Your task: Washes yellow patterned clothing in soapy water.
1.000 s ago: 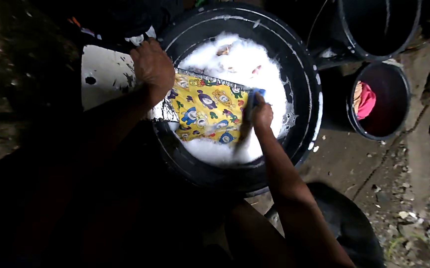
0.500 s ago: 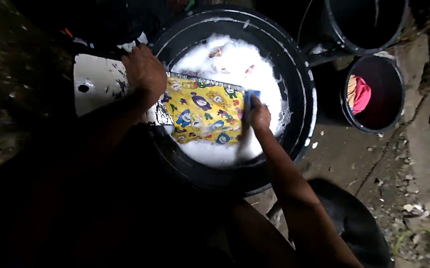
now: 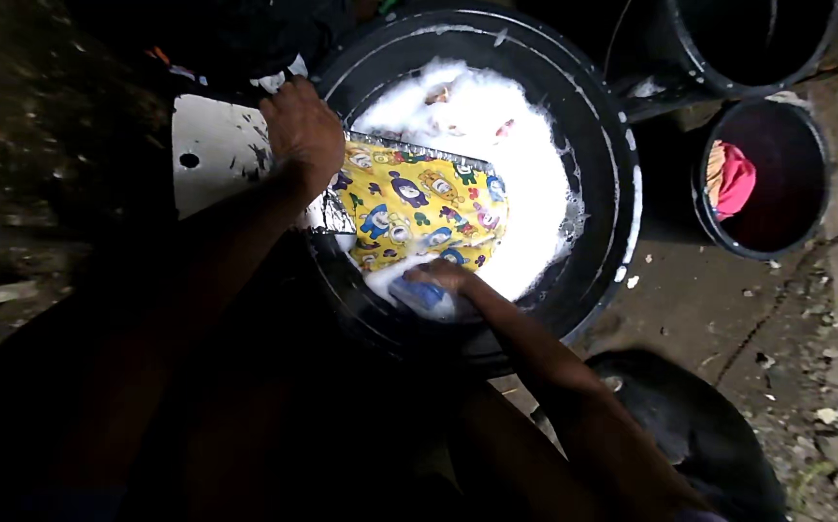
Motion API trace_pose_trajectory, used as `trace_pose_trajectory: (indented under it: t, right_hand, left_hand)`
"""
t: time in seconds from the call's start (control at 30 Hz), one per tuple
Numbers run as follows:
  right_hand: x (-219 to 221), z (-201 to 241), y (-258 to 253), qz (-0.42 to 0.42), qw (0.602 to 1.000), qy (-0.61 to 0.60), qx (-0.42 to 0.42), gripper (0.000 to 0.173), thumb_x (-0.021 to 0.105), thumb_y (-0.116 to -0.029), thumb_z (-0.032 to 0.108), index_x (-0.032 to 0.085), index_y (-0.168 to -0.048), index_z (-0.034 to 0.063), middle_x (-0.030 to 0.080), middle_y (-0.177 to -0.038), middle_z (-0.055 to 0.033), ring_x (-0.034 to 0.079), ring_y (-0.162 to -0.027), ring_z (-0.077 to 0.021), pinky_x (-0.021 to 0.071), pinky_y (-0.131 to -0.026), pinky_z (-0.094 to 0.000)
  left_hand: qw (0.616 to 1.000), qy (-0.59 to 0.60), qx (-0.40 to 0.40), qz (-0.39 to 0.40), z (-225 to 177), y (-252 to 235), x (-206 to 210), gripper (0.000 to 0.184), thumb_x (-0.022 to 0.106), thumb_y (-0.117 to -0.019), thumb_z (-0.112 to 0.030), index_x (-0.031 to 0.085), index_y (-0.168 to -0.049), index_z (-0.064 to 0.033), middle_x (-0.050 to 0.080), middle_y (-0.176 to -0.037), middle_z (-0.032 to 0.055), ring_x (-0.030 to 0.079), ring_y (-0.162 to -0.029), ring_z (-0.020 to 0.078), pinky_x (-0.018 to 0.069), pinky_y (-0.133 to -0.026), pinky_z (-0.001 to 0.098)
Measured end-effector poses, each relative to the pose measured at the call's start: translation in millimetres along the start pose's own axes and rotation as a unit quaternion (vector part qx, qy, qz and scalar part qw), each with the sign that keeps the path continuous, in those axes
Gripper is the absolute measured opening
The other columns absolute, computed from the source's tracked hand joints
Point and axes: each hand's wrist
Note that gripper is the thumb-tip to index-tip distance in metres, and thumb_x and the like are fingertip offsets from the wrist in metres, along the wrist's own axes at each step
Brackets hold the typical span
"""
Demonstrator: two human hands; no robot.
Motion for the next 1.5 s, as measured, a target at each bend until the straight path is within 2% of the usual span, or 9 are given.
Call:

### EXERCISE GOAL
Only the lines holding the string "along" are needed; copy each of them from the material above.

### TASK SOLUTION
Measured end-effector poses, each relative to the pose measured at the call's start: translation in millimetres along the start pose's own axes and rotation as a unit quaternion (vector part qx, qy, qz and scalar part qw), each with the sign that keeps the path continuous, in those axes
Note that gripper is the thumb-tip to index-tip distance in metres, and thumb_x and the like are fingertip offsets from the wrist in metres, along the wrist's own axes at each step

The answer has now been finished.